- Education: Kenya School of Business Studies Kenya Polytechnic Wote College
- Occupation: Politician

= Florence Mwikali Mutua =

Kenyan politician

Florence Mwikali Mutua is a Kenyan politician from Busia town. A former member of the National Assembly of Kenya. A former Women representative for Busia county. She was the Women Representative for Busia county for two terms, from August 2013 to August 2022. Under the reign of the fourth president of Kenya, Uhuru Muigai Kenyatta. She served the two terms through Orange Democratic Movement. In the latest Kenyan election, the 2022 general election, she vied for the governor seat though she lost it to Paul Otuoma. Mutua is the only woman to vie for the gubernatorial race in Busia during the 2022 general election.
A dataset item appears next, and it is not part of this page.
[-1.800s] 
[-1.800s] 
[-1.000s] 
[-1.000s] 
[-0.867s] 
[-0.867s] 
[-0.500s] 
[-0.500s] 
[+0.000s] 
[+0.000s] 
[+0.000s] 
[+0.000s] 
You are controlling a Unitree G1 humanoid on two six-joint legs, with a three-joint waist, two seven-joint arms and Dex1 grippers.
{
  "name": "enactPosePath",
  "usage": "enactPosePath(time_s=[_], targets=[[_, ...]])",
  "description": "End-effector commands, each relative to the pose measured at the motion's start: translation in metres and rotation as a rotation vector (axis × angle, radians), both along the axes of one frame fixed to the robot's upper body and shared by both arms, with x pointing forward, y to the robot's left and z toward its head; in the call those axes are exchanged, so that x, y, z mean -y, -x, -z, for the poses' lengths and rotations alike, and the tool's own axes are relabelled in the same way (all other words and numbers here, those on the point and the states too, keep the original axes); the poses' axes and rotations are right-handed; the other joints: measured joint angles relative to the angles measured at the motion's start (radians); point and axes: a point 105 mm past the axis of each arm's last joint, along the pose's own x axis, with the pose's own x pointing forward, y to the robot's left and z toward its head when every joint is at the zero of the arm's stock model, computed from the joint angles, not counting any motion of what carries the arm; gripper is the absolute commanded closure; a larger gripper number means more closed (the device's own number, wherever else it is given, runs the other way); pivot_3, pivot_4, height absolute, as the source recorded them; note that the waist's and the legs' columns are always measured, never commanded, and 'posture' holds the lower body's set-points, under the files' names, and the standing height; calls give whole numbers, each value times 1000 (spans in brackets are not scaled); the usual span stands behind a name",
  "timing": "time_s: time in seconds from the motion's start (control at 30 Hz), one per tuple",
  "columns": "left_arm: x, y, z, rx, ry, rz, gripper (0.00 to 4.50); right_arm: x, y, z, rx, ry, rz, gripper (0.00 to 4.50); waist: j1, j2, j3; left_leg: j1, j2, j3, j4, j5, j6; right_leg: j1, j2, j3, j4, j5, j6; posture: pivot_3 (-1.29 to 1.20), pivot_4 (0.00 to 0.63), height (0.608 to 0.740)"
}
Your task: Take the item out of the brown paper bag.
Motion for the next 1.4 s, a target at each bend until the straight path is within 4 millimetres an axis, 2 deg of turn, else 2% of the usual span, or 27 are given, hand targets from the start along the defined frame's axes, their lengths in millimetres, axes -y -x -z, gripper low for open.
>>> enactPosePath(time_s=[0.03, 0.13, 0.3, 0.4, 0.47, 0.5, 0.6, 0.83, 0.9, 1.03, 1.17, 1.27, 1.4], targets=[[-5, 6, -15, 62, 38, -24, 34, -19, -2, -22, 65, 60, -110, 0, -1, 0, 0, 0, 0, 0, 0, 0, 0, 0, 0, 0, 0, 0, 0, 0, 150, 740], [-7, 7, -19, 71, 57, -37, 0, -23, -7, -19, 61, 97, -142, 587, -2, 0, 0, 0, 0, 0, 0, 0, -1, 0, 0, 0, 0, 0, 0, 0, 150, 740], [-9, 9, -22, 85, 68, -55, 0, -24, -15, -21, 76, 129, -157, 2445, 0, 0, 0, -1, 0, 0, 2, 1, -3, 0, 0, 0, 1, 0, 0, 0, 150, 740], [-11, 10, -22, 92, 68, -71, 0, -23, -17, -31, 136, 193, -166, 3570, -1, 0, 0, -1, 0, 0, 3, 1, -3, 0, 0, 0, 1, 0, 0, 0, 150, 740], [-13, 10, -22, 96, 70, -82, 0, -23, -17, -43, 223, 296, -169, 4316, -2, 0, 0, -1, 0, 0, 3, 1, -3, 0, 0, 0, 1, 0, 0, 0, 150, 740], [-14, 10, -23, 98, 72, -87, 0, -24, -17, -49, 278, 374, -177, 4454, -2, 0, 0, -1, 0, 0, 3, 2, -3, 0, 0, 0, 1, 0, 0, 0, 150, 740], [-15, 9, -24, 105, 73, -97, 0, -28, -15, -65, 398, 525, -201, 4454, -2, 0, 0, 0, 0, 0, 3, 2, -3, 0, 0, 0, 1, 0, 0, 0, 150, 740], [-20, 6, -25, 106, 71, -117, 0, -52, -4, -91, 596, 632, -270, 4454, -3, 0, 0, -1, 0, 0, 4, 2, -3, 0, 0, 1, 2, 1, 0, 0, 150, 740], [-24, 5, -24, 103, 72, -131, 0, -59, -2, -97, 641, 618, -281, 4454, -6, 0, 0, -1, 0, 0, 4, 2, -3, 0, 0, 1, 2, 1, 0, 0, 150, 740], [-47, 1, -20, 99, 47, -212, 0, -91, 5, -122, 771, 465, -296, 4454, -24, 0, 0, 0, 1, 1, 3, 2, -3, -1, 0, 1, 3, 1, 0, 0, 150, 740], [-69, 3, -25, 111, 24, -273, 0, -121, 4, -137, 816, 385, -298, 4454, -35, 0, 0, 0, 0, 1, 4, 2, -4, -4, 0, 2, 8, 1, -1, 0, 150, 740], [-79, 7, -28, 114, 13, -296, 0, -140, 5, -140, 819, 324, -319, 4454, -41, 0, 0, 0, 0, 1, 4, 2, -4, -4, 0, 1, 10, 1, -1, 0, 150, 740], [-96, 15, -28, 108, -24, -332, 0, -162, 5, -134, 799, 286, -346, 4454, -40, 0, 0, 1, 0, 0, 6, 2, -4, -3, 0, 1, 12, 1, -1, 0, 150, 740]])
If she had won, she would have become the first woman governor in Busia county.

== Education==
Between 2007 and 2009, she enrolled in Methodist University to pursue a bachelor's degree in human resources. She earned diplomas in business and office management from the Kenya School of Business Studies, medical secretariat at Kenya Polytechnic and public relations at Wote College. In 2010, Mutua earned an MA in project planning.

==Career==
From 1993 to 2000 Mutua was a medical secretariat at Aga Khan Hospital. Between 2000 and 2012, Mutua held several positions at UNICEF including program assistant, human resource assistant and operations. She was a women's representative for Busia County from 2013 to 2022. Between 2013 and 2017 she was also a member of the departmental committee on agriculture, livestock and cooperatives and the committee for regional integration. In October 2022, Mutua resigned as the deputy secretary general for the Orange Democratic Movement.